• _WORK REQUIRED_:
Restate word for word the lines of the material below, from the line with "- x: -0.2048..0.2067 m" to the line with "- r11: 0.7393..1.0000", both lines included, and no others.

• _RECORDED INFORMATION_:
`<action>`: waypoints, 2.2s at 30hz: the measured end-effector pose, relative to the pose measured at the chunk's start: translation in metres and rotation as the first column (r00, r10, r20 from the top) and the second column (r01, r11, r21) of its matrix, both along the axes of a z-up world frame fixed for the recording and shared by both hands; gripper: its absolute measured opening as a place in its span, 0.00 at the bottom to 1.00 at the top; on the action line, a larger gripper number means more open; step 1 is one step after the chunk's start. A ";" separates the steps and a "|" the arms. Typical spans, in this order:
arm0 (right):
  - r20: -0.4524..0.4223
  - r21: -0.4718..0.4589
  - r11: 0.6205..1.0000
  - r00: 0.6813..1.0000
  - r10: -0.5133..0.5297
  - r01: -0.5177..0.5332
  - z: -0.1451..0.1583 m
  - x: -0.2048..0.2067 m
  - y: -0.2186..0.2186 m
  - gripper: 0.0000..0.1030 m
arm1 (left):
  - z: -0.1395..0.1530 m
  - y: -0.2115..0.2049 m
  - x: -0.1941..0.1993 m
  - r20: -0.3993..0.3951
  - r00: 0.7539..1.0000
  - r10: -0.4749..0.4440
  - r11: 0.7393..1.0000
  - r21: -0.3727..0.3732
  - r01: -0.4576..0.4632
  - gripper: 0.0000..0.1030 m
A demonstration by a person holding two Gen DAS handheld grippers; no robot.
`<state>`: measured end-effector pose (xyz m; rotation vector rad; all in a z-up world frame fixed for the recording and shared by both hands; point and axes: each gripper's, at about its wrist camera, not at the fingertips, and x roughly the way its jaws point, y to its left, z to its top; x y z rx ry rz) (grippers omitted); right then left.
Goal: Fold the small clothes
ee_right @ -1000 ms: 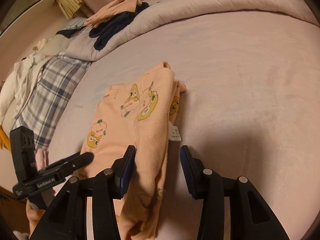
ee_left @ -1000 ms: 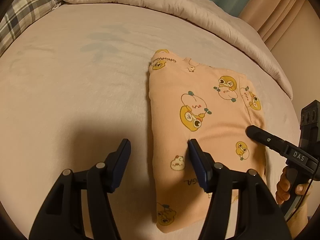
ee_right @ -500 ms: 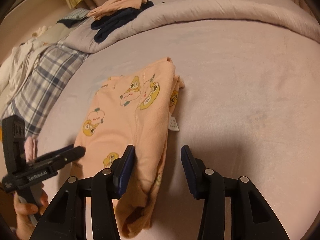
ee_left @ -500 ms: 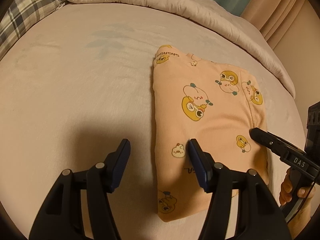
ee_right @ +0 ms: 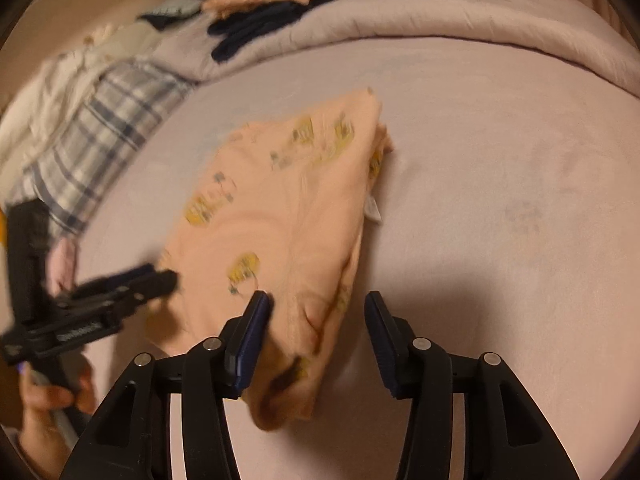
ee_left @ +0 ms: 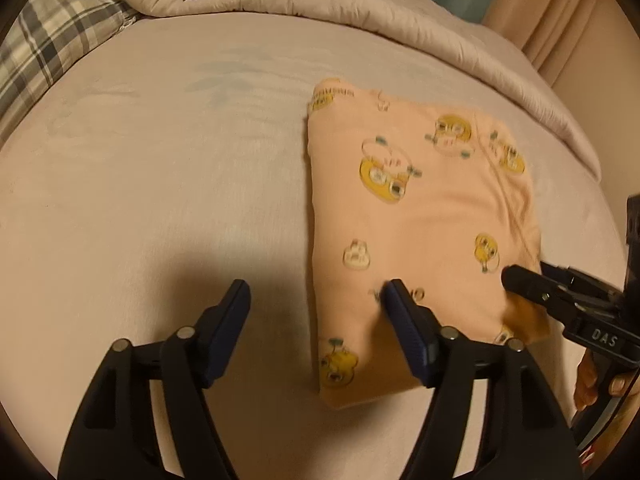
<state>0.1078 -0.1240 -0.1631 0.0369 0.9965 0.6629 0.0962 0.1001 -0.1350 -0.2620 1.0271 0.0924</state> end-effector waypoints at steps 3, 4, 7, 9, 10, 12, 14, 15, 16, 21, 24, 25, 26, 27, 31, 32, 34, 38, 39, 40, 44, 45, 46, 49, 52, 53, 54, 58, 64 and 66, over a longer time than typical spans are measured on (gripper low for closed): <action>-0.009 0.003 1.000 1.000 -0.012 0.012 0.002 0.000 0.000 0.49 | -0.002 -0.001 -0.005 -0.019 1.000 0.007 1.000 -0.012 -0.007 0.69; -0.005 0.003 1.000 1.000 -0.013 0.013 0.005 -0.002 -0.001 0.49 | 0.000 -0.002 -0.007 -0.019 1.000 0.011 1.000 -0.004 -0.011 0.69; 0.038 0.000 1.000 0.999 0.000 0.000 0.020 -0.013 -0.002 0.49 | 0.014 -0.005 -0.015 0.004 1.000 0.024 0.999 0.039 -0.024 0.69; 0.074 -0.009 1.000 0.997 0.004 -0.004 0.032 -0.022 -0.002 0.52 | 0.026 -0.009 -0.022 0.017 0.999 0.031 0.998 0.055 -0.032 0.73; 0.091 -0.012 1.000 0.996 0.004 -0.003 0.037 -0.026 -0.003 0.59 | 0.032 -0.009 -0.024 0.024 0.999 0.034 0.998 0.060 -0.036 0.79; 0.132 -0.014 1.000 0.991 -0.004 0.006 0.050 -0.035 -0.007 0.69 | 0.048 -0.011 -0.031 0.050 0.998 0.048 0.995 0.087 -0.052 0.91; 0.182 -0.002 1.000 0.983 0.000 0.001 0.066 -0.046 -0.011 0.74 | 0.064 -0.012 -0.039 0.080 0.995 0.064 0.993 0.095 -0.071 0.99; 0.196 0.000 1.000 0.981 -0.002 0.002 0.070 -0.048 -0.012 0.77 | 0.071 -0.011 -0.042 0.095 0.993 0.070 0.993 0.085 -0.078 0.99; 0.212 0.001 1.000 0.977 -0.004 0.004 0.076 -0.052 -0.013 0.80 | 0.078 -0.010 -0.043 0.109 0.991 0.074 0.994 0.073 -0.083 0.99; 0.277 0.044 0.999 0.961 0.002 -0.015 0.102 -0.069 -0.020 0.96 | 0.111 -0.018 -0.058 0.156 0.984 0.089 0.991 0.084 -0.103 0.99; 0.302 0.075 0.997 0.953 0.005 -0.029 0.112 -0.077 -0.020 0.99 | 0.125 -0.025 -0.067 0.174 0.981 0.084 0.989 0.104 -0.103 0.99; 0.307 0.078 0.997 0.952 0.001 -0.026 0.114 -0.078 -0.019 0.99 | 0.129 -0.027 -0.069 0.177 0.981 0.079 0.989 0.108 -0.100 0.99; 0.313 0.082 0.996 0.950 -0.003 -0.024 0.116 -0.080 -0.019 0.99 | 0.133 -0.029 -0.072 0.180 0.981 0.074 0.989 0.110 -0.095 0.99; 0.317 0.082 0.996 0.949 -0.006 -0.021 0.118 -0.081 -0.019 0.99 | 0.135 -0.030 -0.074 0.184 0.980 0.073 0.990 0.108 -0.094 0.99; 0.326 0.085 0.996 0.945 -0.015 -0.013 0.124 -0.088 -0.020 0.99 | 0.146 -0.035 -0.083 0.196 0.978 0.068 0.992 0.094 -0.088 0.99; 0.323 0.079 0.997 0.946 -0.013 -0.014 0.125 -0.089 -0.020 0.99 | 0.148 -0.035 -0.083 0.192 0.979 0.070 0.991 0.097 -0.090 0.99; 0.326 0.077 0.997 0.945 -0.016 -0.010 0.127 -0.092 -0.021 0.99 | 0.153 -0.038 -0.085 0.191 0.979 0.076 0.989 0.113 -0.099 0.99; 0.327 0.078 0.997 0.945 -0.021 -0.005 0.129 -0.096 -0.022 0.99 | 0.156 -0.045 -0.088 0.182 0.980 0.077 0.982 0.158 -0.107 0.99; 0.326 0.081 0.997 0.945 -0.022 -0.005 0.129 -0.096 -0.022 0.99 | 0.157 -0.047 -0.088 0.179 0.981 0.073 0.980 0.168 -0.104 0.99; 0.324 0.084 0.996 0.946 -0.022 -0.005 0.129 -0.096 -0.022 0.99 | 0.157 -0.048 -0.089 0.180 0.981 0.068 0.980 0.175 -0.100 1.00; 0.315 0.092 0.996 0.949 -0.025 -0.004 0.128 -0.097 -0.023 0.99 | 0.158 -0.053 -0.092 0.180 0.982 0.063 0.976 0.192 -0.098 0.99; 0.315 0.091 0.996 0.949 -0.025 -0.004 0.128 -0.097 -0.023 0.99 | 0.158 -0.054 -0.093 0.181 0.981 0.063 0.976 0.195 -0.099 0.99; 0.316 0.091 0.996 0.948 -0.025 -0.004 0.128 -0.097 -0.024 0.99 | 0.159 -0.054 -0.093 0.183 0.981 0.064 0.975 0.197 -0.100 0.99; 0.316 0.088 0.996 0.949 -0.019 -0.010 0.128 -0.099 -0.024 0.99 | 0.160 -0.056 -0.094 0.184 0.981 0.060 0.974 0.204 -0.097 0.99; 0.314 0.089 0.996 0.949 -0.016 -0.013 0.127 -0.099 -0.024 0.99 | 0.159 -0.059 -0.093 0.177 0.983 0.056 0.972 0.214 -0.094 0.99; 0.312 0.089 0.996 0.950 -0.015 -0.013 0.127 -0.099 -0.024 0.99 | 0.159 -0.059 -0.093 0.175 0.983 0.055 0.972 0.216 -0.093 0.99; 0.313 0.089 0.996 0.950 -0.015 -0.013 0.127 -0.099 -0.024 0.99 | 0.159 -0.060 -0.093 0.174 0.983 0.055 0.972 0.217 -0.093 0.99; 0.312 0.081 0.997 0.950 -0.012 -0.014 0.126 -0.101 -0.023 0.99 | 0.158 -0.061 -0.093 0.172 0.984 0.053 0.973 0.213 -0.089 1.00; 0.311 0.078 0.997 0.950 -0.009 -0.016 0.126 -0.100 -0.024 0.99 | 0.157 -0.061 -0.092 0.168 0.984 0.051 0.972 0.219 -0.088 1.00; 0.309 0.077 0.997 0.951 -0.008 -0.016 0.126 -0.100 -0.024 0.99 | 0.157 -0.061 -0.092 0.170 0.984 0.053 0.971 0.221 -0.091 1.00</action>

• _ANSWER SECTION_:
  - x: -0.2048..0.2067 m
  - y: -0.2186..0.2186 m
  - gripper: 0.0000..0.1030 m
arm1 (left):
  - z: -0.1395..0.1530 m
  - y: -0.2115..0.2049 m
  - x: -0.1941..0.1993 m
  - r20: -0.3993..0.3951
  - r00: 0.7539..1.0000
  - r10: -0.4749..0.4440
  - r11: 0.7393..1.0000

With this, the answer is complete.